Seasonal Affective Disorder: A complete guide to tackling the issue this autumn

Mental-Health-2

By Health and Wellbeing Expert Stephanie Taylor at StressNoMore and commentary from Travel Expert Harry Roberts at My Favourite Cottages

This time of year can be a tricky one for some people to mentally contend with. That’s because Seasonal Affective Disorder (SAD) or ‘winter depression’ hits in a seasonal pattern.

SAD is said to affect around two million people in the UK, with up to three in 100 likely to experience it at some point in their life.

Data analysts at StressNoMore discovered a whopping 22,200 Google searches for Seasonal Affective Disorder in October, a dramatic increase from 4,400 in August.

For this year’s World Mental Health Day (10 October), Health and Wellbeing Expert Stephanie Taylor issues a complete guide to tackling SAD this autumn, with expert commentary from Travel Expert Harry Roberts at My Favourite Cottages on how travel can help beat the winter blues.

Early riser

During the winter months, early morning starts can be a struggle. That’s because the body produces more melatonin (the sleep hormone) when it’s dark, so during the early hours there’s a lack of light to supress and stop its production, resulting in a sluggish start.

Set yourself goals, opting to wake up during REM sleep or one minute earlier each day – slowly lowering your alarm time will make it easier for your body to adjust.

Or, consider buying a wake-up light to help ease the morning struggle. The soft white LED light can help tackle the symptoms of seasonal affective disorder by creating the perfect light intensity, triggering a chemical change in the brain responsible for lifting your mood.

Consistent exercise and diet

While it’s tempting to stay indoors, eat comfort foods and sit in front of the TV throughout winter, it can make your moods worsen.
Starchy carbohydrates can cause your blood sugar to crash quickly. Instead, look to introduce complex carbohydrates into your diet, such as oats or whole-wheat, as these give a similar serotonin boost without affecting your blood sugar.

Other foods known to boost your serotonin are those containing tryptophan (an amino acid) and Omega-3, such as pineapples, nuts and seeds or fish.
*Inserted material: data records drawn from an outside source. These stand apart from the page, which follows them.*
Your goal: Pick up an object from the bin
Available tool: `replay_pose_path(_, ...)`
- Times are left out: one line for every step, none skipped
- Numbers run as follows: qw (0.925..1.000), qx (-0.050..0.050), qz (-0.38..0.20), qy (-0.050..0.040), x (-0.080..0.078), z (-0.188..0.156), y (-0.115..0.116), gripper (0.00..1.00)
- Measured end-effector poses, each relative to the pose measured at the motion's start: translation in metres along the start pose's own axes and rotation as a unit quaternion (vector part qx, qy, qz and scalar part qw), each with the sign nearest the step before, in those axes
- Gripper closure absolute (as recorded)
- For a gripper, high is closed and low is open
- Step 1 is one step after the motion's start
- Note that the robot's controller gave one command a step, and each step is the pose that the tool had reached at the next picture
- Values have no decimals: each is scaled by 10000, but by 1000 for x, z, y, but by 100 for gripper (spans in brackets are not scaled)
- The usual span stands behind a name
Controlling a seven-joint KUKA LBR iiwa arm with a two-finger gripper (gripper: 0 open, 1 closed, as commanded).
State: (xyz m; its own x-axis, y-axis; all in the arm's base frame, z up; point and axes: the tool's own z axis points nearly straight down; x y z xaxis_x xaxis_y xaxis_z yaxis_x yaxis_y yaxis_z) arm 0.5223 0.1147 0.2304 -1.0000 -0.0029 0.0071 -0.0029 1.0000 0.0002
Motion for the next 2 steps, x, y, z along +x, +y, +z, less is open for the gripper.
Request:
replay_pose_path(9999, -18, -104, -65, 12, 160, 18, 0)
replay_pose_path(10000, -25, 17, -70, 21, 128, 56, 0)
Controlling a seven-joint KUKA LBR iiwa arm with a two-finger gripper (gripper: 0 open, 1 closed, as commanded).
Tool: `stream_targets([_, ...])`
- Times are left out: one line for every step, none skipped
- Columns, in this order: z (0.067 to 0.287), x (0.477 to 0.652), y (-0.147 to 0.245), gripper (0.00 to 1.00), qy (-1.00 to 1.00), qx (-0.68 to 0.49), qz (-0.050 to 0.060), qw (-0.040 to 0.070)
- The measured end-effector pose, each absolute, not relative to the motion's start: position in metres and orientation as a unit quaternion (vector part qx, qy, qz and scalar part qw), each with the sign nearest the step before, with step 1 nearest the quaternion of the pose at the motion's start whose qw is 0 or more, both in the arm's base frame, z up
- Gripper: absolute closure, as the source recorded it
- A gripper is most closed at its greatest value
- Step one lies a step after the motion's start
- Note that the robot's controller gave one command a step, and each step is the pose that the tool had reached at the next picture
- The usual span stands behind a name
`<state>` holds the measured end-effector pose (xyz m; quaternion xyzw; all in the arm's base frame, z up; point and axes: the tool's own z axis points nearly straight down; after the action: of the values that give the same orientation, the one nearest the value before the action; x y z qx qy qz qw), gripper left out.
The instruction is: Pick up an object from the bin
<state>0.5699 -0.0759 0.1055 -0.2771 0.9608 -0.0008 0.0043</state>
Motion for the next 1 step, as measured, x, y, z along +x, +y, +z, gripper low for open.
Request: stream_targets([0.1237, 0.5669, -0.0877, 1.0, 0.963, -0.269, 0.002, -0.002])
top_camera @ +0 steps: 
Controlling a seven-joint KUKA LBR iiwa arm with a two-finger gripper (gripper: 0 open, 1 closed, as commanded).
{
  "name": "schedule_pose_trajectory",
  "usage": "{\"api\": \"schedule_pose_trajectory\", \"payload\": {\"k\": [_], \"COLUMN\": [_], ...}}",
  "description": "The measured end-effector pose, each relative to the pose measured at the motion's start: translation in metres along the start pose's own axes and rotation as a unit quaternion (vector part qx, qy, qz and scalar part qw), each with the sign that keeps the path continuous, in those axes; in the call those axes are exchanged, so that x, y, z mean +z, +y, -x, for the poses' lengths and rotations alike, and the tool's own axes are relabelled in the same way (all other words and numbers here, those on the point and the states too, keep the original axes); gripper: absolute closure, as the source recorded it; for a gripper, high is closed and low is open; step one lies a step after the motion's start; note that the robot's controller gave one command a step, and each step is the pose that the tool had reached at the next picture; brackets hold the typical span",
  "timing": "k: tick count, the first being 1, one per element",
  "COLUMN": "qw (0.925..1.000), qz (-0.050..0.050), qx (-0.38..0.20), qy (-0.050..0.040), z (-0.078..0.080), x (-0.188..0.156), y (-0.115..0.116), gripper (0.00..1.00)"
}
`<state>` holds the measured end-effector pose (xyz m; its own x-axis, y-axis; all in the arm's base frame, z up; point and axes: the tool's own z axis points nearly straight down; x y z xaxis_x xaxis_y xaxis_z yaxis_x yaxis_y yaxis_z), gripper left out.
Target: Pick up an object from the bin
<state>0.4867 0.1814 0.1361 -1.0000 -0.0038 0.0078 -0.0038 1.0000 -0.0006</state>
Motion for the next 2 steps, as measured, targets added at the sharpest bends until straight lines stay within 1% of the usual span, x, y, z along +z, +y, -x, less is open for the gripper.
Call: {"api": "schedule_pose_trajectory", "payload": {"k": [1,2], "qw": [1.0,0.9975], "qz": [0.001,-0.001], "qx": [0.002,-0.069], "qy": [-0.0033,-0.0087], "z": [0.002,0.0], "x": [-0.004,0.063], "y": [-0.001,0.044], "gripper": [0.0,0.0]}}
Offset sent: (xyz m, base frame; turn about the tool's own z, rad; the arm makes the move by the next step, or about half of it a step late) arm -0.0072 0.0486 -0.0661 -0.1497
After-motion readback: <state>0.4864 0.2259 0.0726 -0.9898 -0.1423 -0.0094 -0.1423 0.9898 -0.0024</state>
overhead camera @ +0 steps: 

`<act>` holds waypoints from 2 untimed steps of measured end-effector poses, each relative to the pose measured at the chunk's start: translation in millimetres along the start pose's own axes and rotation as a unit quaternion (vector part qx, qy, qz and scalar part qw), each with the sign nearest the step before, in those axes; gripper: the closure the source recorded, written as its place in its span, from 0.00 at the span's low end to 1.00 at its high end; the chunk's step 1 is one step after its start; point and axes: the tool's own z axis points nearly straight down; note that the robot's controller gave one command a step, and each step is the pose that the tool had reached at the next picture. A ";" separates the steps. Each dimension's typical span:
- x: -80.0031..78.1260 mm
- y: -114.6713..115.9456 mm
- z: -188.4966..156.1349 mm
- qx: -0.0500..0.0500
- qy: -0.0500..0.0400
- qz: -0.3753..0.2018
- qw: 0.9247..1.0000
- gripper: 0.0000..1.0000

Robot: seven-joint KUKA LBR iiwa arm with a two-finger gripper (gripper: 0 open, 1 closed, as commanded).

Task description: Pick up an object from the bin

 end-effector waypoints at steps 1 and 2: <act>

Meanwhile, regular exercise helps release feel-good endorphins that enhance your sense of wellbeing and increase your metabolism, which improves your energy levels. Try exercising for at least half an hour a day by doing a quick home workout or a swift walk in nature.

Practice self-care

It’s important to look after your mental wellbeing all year round, but self-care is vital during the colder months when you might be experiencing SAD.

Try and limit your stress levels by taking regular breaks to help restore energy and decrease fatigue.

Practice relaxation techniques such as meditation, or treat yourself to a pamper day. While it can be costly to go out and get a massage or facial, there are cheaper alternatives such as investing in a massage pillow to work out any tension or a relaxation device to calm your anxiety.
And above all, make sure to listen to and express your emotions. You can do this by journaling, talking to loved ones or even a professional.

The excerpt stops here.